Start of Block

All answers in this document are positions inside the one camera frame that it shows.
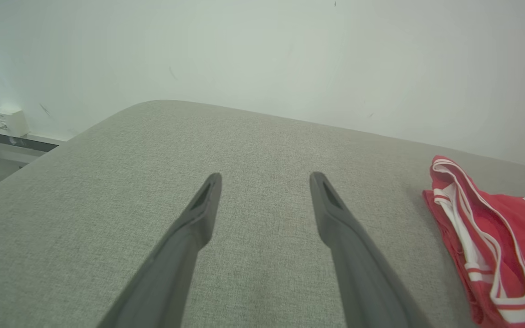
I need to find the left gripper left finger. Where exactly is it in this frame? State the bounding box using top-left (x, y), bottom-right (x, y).
top-left (97, 172), bottom-right (223, 328)

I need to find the black and white baseboard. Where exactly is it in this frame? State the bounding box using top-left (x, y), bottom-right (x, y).
top-left (0, 132), bottom-right (59, 154)

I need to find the white wall socket box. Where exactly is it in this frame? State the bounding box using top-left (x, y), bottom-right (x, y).
top-left (0, 106), bottom-right (31, 138)

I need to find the red and white jersey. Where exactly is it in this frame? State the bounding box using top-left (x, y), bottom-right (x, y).
top-left (422, 154), bottom-right (525, 328)

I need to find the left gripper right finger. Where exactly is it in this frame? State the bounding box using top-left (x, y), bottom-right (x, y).
top-left (309, 171), bottom-right (432, 328)

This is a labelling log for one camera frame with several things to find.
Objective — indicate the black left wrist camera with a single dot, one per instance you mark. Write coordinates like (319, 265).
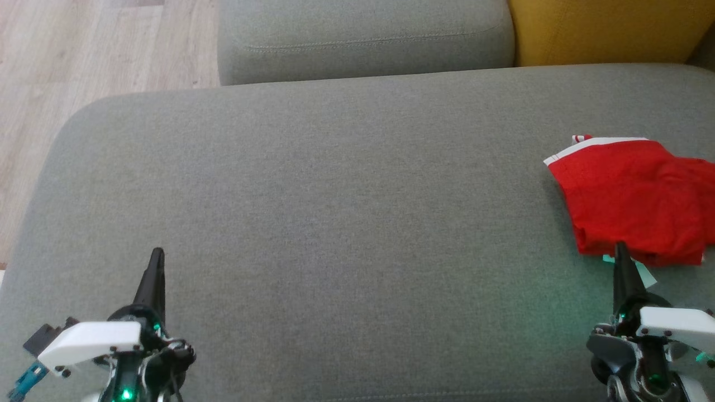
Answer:
(47, 335)

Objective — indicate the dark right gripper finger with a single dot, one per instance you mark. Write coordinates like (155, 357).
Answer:
(624, 279)

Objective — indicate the red jersey with white sleeves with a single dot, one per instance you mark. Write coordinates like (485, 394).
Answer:
(670, 259)

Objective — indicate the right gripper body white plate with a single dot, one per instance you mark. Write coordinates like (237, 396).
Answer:
(676, 326)

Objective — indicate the red shorts with white stripe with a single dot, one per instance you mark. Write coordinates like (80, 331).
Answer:
(631, 195)

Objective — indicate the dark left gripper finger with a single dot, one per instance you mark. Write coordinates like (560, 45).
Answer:
(153, 290)

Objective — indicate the grey sofa back cushion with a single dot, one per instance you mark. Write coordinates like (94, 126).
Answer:
(363, 39)

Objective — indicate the yellow sofa cushion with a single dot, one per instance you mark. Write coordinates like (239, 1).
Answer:
(609, 30)

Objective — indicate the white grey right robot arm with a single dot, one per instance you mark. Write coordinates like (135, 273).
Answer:
(692, 388)

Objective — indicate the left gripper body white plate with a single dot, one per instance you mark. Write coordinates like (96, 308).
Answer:
(95, 340)

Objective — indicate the large grey sofa seat cushion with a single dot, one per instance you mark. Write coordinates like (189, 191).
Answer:
(346, 234)

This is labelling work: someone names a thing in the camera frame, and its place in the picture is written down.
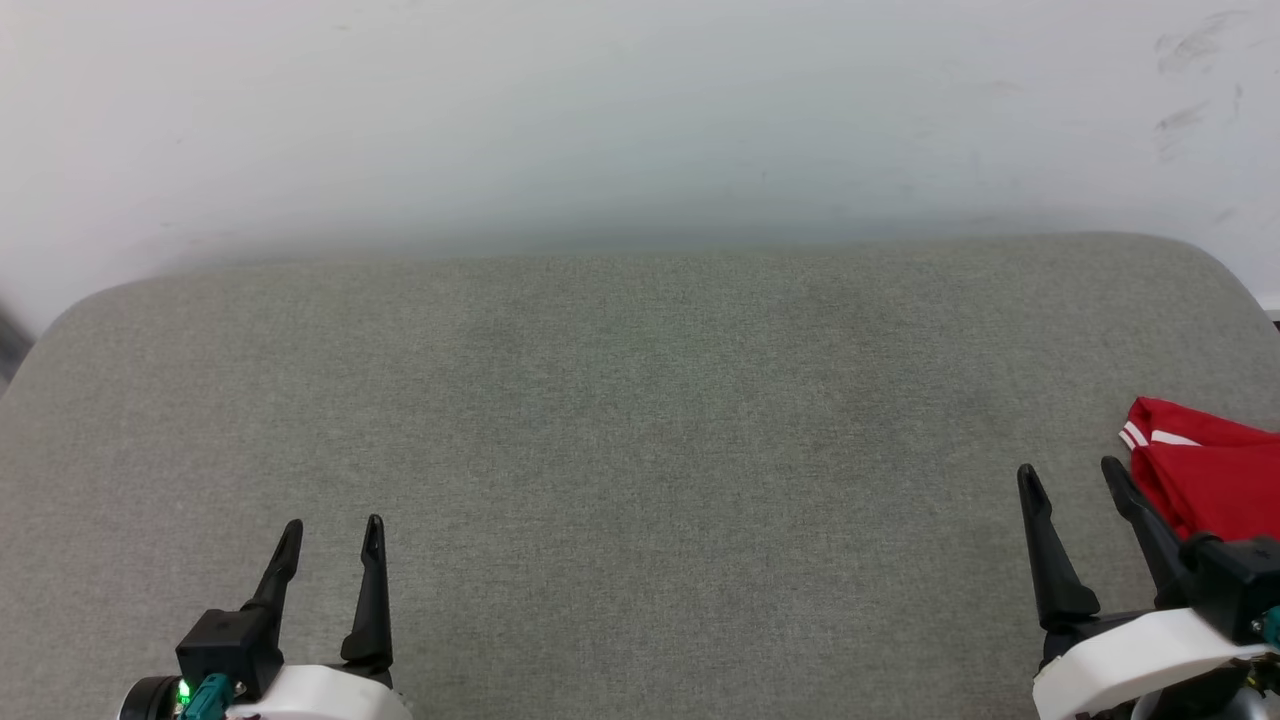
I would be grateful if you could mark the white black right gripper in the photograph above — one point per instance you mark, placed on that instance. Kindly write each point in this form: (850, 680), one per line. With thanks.
(1130, 660)

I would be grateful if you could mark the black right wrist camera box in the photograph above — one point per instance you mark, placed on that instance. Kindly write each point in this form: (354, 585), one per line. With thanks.
(1235, 585)

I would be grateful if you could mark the dark grey baseboard strip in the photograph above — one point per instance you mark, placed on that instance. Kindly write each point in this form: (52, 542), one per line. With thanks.
(10, 345)

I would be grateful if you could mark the grey fabric sofa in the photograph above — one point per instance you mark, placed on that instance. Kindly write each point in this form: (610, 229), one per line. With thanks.
(650, 450)

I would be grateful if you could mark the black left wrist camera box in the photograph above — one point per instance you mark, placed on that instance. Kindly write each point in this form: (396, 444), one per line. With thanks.
(225, 645)

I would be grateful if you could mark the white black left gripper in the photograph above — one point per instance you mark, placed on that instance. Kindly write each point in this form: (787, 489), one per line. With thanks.
(320, 695)

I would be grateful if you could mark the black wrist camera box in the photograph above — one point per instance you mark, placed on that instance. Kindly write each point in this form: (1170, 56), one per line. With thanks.
(1235, 585)
(225, 645)

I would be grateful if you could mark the red Bulls basketball jersey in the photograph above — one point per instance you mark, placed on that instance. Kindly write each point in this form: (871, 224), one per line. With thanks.
(1220, 480)

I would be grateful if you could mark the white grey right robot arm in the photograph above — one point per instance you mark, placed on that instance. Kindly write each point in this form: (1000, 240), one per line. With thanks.
(1200, 695)

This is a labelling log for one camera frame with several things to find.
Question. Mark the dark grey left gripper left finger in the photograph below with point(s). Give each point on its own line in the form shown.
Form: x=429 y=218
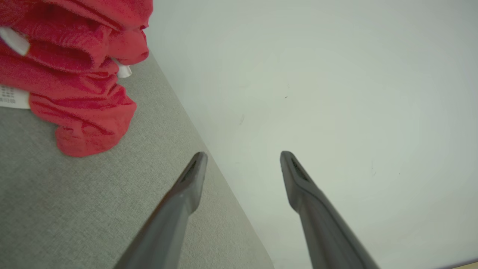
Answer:
x=175 y=209

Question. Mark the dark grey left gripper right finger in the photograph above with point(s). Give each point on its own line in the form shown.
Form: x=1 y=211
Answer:
x=317 y=224

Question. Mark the red jersey with white sleeves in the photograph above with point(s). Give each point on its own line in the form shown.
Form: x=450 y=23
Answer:
x=74 y=93

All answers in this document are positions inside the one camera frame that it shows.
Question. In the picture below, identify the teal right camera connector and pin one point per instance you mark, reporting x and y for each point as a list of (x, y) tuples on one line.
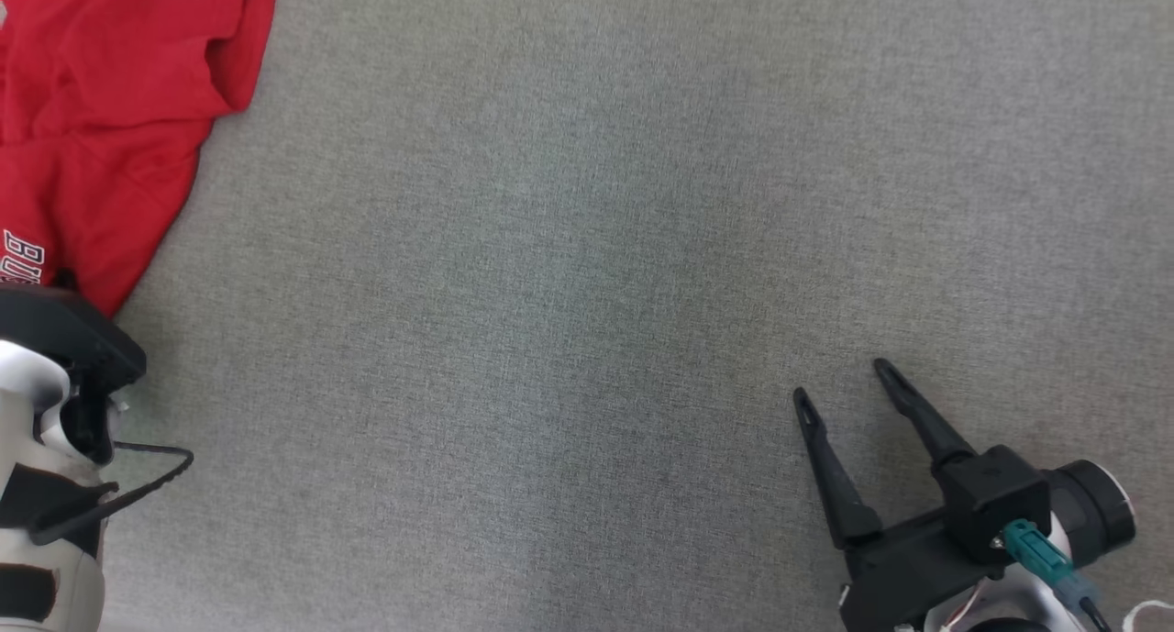
[(1036, 549)]

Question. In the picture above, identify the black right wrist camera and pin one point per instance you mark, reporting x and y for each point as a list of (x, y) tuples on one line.
[(991, 499)]

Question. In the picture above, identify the red shorts white waistband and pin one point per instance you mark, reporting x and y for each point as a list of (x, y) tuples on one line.
[(101, 109)]

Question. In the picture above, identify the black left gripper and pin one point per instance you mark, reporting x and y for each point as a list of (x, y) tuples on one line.
[(73, 338)]

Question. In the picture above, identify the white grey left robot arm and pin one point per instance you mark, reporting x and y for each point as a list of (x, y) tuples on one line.
[(18, 403)]

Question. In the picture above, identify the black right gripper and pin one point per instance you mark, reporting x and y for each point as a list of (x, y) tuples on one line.
[(899, 577)]

End of Block

What you will do: Calculate the number of lines above that include the word "Give", giving that number by itself.

Written solution: 3